To configure a Redis ACL rule that you can assign to a user role:

  1. In access control > redis acls:

    • Edit an existing Redis ACL - Hover over a Redis ACL and click Edit.
    • Create a new Redis ACL - Click Add.
  2. Enter a descriptive name for the Redis ACL. This will be used to reference the ACL rule to the role.

  3. Define the ACL rule.

  4. Click Save.

Note:
In Redis Enterprise:
- The following ACL commands are blocked: LOAD, SAVE, SETUSER, DELUSER, GENPASS, LOG
- The following ACL subcommands are allowed: LIST, USER, GETUSER, CAT, WHOAMI, HELP
- The MULTI, EXEC, DISCARD commands are always allowed, but ACLs are enforced on MULTI subcommands.
- External users are not currently supported for database authentication.
- Multi-key commands on multi-slot keys, the return value is `failure` but the command runs on the keys that are allowed.

Configuring roles and users

In access control > roles, you can configure user roles with:

  • Management roles - Management roles define user access to the UI and API of the cluster
  • Data access controls - Data access controls define the permissions each role has to each database in the cluster.
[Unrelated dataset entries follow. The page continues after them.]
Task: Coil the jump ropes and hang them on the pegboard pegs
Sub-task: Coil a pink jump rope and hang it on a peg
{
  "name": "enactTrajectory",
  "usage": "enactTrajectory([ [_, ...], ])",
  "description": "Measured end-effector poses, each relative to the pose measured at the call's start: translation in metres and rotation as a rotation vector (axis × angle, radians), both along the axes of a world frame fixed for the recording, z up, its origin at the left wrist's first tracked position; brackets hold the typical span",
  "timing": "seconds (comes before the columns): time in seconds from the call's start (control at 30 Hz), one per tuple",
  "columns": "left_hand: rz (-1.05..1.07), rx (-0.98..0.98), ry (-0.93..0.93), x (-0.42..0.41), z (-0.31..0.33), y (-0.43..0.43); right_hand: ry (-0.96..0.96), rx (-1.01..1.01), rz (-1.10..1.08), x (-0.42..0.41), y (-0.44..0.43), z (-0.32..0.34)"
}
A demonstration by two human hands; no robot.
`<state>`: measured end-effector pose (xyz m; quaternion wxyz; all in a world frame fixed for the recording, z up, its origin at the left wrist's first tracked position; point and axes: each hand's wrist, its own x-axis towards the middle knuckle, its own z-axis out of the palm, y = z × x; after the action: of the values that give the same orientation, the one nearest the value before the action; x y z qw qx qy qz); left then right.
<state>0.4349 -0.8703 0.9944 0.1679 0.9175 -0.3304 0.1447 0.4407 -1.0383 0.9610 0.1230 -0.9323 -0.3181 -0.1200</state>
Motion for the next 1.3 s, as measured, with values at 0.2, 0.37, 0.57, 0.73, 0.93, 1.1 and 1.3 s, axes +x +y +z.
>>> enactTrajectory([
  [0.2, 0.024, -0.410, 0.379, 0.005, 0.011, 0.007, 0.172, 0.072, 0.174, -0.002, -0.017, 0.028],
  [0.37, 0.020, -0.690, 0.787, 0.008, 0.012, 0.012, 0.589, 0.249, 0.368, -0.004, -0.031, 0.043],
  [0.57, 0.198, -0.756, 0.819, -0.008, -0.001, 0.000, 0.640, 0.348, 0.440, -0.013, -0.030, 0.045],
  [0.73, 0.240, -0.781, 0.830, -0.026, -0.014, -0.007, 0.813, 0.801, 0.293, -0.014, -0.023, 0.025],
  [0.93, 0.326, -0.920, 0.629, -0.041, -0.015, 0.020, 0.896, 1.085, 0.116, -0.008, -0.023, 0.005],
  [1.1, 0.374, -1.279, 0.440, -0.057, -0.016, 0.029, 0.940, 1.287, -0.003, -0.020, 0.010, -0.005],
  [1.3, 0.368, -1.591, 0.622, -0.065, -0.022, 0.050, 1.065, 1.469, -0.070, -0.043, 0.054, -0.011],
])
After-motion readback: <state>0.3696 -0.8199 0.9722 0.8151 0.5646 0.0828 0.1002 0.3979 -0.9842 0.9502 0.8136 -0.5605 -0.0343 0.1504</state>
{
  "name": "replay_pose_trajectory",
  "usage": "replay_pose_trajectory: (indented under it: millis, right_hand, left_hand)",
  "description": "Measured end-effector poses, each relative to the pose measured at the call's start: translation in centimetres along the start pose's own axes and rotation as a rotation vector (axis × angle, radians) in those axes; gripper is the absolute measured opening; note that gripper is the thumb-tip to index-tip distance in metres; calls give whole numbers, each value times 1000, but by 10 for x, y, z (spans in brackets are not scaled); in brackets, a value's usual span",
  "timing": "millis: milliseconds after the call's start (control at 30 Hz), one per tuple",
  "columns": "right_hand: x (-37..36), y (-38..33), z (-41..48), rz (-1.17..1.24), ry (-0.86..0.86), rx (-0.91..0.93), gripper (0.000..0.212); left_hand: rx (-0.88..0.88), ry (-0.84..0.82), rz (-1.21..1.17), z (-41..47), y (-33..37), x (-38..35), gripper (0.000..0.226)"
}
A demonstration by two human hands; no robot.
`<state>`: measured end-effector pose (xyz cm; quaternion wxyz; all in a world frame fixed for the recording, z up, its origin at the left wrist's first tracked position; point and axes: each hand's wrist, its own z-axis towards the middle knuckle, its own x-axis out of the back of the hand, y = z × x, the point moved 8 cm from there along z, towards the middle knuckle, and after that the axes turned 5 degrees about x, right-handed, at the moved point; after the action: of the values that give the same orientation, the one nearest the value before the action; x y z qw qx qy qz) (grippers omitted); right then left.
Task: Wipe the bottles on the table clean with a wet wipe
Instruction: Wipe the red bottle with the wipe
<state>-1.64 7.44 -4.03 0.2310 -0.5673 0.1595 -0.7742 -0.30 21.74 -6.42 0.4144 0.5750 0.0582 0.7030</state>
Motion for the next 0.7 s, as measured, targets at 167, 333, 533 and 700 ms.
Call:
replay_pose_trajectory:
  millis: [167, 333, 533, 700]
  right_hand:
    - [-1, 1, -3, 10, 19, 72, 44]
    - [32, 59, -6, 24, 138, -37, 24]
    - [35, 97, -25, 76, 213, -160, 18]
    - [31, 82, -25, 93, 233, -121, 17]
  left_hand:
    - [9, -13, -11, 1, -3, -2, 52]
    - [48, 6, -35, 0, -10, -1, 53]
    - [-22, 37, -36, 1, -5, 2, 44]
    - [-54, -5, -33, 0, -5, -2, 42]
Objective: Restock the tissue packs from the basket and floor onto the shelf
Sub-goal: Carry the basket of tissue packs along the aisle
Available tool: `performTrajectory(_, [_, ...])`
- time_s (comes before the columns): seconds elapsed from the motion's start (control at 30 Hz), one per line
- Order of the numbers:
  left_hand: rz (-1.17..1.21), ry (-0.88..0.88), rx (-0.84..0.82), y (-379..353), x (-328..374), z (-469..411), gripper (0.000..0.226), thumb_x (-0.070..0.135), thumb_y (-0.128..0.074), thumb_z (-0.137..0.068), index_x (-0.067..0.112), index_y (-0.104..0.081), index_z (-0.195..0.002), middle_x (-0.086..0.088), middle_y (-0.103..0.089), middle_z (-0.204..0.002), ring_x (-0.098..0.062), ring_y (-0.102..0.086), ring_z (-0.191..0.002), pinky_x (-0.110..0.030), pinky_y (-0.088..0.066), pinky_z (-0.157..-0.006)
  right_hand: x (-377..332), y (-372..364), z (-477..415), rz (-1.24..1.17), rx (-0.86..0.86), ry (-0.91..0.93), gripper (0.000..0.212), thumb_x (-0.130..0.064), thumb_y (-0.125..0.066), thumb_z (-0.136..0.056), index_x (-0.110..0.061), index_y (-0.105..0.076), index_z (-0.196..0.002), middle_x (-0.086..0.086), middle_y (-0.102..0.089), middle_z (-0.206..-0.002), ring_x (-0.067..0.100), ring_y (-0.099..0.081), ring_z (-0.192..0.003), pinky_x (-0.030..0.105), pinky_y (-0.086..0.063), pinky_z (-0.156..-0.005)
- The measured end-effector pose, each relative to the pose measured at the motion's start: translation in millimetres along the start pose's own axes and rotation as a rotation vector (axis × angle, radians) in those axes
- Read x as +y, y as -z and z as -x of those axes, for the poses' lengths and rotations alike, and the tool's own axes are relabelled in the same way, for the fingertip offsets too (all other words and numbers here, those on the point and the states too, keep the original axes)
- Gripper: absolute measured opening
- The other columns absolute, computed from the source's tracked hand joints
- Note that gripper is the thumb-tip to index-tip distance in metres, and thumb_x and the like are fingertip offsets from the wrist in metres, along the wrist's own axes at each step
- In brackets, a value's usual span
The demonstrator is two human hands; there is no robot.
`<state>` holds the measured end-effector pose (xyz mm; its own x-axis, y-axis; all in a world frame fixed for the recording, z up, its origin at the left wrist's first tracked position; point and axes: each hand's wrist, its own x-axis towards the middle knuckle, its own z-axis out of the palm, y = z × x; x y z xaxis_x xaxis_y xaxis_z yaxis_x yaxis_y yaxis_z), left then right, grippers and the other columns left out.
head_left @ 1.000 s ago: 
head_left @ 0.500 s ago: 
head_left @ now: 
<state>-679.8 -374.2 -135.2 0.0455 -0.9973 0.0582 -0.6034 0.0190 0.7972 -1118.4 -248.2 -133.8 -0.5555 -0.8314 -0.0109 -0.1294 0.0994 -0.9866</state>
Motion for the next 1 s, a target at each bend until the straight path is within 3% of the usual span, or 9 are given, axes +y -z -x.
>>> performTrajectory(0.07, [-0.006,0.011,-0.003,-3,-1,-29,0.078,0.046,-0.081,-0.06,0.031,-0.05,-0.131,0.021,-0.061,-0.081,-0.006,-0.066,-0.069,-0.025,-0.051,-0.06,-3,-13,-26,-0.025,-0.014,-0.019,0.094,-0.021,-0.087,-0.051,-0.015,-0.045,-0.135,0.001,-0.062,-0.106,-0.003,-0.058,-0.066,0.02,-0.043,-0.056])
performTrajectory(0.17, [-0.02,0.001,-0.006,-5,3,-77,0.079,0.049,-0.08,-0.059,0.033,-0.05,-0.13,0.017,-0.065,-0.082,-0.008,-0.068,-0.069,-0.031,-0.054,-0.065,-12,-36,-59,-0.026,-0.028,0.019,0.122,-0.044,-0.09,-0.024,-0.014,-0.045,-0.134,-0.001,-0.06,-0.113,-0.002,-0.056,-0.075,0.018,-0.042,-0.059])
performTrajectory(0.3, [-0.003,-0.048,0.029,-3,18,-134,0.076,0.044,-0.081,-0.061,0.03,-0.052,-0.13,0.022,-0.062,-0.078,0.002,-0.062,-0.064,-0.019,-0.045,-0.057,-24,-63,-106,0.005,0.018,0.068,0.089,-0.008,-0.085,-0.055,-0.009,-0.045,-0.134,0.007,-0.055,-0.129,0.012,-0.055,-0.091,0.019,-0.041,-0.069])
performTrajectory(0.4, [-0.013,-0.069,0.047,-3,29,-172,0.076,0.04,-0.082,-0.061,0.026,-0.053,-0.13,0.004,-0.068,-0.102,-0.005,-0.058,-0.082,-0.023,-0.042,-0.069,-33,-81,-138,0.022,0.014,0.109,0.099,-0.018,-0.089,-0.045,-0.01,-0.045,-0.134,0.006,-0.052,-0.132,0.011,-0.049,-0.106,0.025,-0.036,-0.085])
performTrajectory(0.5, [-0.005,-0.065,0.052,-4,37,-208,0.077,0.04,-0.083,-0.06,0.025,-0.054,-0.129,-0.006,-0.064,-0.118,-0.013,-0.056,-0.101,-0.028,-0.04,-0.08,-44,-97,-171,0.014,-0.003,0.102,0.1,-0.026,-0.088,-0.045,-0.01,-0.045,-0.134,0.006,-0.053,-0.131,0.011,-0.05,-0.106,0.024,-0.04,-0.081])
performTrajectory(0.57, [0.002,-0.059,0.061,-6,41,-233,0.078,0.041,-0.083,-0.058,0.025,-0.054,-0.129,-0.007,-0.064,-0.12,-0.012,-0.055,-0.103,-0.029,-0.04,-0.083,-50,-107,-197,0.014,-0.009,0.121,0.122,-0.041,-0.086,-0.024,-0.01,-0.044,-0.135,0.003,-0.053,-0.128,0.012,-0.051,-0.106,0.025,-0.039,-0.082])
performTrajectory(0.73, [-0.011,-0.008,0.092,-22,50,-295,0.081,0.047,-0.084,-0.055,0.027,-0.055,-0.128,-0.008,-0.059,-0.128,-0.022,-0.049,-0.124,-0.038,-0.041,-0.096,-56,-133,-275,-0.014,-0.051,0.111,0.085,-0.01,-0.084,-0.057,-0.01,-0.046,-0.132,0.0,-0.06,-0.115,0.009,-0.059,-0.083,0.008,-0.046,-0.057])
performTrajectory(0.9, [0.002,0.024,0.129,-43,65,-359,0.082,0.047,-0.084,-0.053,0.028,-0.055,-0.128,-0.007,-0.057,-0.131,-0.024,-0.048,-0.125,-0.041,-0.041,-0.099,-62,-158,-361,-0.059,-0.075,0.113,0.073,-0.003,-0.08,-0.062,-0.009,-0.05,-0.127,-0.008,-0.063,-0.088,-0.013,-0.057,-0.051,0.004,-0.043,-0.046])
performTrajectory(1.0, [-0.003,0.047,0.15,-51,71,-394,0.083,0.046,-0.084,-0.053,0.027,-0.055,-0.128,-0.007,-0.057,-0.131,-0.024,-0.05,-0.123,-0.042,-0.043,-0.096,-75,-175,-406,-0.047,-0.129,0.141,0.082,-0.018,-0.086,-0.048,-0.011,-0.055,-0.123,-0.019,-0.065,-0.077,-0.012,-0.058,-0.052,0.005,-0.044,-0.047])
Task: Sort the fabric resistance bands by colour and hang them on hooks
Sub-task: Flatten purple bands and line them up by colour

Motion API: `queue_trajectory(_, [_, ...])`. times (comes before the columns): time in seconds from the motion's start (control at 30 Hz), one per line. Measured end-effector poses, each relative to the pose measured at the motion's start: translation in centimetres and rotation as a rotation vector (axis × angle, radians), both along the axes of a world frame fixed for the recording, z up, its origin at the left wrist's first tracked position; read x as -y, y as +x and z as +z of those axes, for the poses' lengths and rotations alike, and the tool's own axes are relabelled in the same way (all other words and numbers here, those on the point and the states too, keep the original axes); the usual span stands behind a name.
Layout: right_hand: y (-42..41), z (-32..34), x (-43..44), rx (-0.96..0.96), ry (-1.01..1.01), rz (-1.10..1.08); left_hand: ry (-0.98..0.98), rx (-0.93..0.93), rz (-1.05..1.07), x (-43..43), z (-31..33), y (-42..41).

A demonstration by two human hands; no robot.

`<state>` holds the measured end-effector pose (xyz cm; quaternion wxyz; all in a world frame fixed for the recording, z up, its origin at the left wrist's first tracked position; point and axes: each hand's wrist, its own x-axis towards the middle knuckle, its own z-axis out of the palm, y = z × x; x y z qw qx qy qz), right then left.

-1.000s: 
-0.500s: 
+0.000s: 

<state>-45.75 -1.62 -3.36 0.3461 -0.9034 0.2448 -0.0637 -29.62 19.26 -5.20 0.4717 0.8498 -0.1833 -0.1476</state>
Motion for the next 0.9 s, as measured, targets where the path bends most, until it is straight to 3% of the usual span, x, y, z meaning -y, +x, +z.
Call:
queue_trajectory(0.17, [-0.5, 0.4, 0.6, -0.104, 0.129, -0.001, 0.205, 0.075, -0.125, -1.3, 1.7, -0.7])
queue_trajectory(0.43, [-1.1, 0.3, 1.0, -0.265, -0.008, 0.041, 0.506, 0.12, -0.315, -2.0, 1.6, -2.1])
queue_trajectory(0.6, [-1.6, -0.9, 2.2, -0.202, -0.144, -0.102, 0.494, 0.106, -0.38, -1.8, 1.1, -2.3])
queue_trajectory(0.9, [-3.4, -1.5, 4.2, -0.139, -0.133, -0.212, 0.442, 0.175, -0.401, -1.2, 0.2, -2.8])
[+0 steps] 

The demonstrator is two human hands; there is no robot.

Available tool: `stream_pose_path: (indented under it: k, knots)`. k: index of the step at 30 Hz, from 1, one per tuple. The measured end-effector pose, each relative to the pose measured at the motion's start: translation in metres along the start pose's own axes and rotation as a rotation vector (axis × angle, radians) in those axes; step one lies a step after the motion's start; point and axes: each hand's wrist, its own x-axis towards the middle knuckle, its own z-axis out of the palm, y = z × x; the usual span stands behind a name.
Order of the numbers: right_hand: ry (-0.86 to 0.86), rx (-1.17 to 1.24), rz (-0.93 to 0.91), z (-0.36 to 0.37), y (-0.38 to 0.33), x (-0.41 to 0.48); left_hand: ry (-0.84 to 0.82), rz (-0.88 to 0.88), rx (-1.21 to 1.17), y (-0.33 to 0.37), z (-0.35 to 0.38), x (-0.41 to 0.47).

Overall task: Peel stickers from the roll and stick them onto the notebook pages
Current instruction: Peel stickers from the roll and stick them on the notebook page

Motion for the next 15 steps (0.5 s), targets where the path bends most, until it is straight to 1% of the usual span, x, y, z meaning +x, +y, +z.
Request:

Defining roles for database access

To create a user role for users that cannot connect to the Redis Enterprise control plane, assign the “None” management role to the user role.

Note:
We recommend that you set the management role to None for any role used for database access.

To define a role for database access:

  1. In access control > roles:

    • Edit an existing Redis ACL - Hover over a Redis ACL and click Edit.
    • Create a new Redis ACL - Click Add.
  2. Enter a descriptive name for the role. This will be used to reference the role when configuring users.

  3. Select a Cluster management role by default this is set to “None

  4. Select Add under Redis ACLs Add

  5. Select the databases the role applies to

  6. Select the Redis ACL to apply to the role

  7. Select the save icon

  8. Select save

Adding Users

To add a user to the cluster:

  1. Go to the access control tab
  2. Click Add
  3. Enter the name, email and password of the new user and select the role to assign to the user.
  4. Select the internal user type
  5. For email alerts, click “Edit” and select the alerts that the user should receive. You can select:
    • Receive alerts for databases - The alerts that are enabled for the selected databases will be sent to the user. You can either select “All databases”, or you can select “Customize” and select the individual databases to send alerts for.
    • Receive cluster alerts - The alerts that are enabled for the cluster in settings > alerts are sent to the user.
  6. Select the save icon.

Disabling the default user

When you provision a database, default user will be enabled. This allows for backwards compatibility with versions of Redis before Redis 6.

To disable the default user:

  1. Select the configuration tab.
  2. Find the Default database access setting.
  3. Deselect the checkbox.
Note:
We recommend that you disable the default user when using ACLs with your database and backwards compatibility is not required.

default

Users, Roles and Redis ACLs on Active-Active databases

Users, Roles and Redis ACLs are cluster level entities. Therefore they are applied per a local participating cluster and Active-Active database instance and they are not replicated or propagated to the other participating clusters and instances. ACLs will be enforced according to the instance the client is connected to. The Active-Active replication mechanism will propagate all the effects of the operation.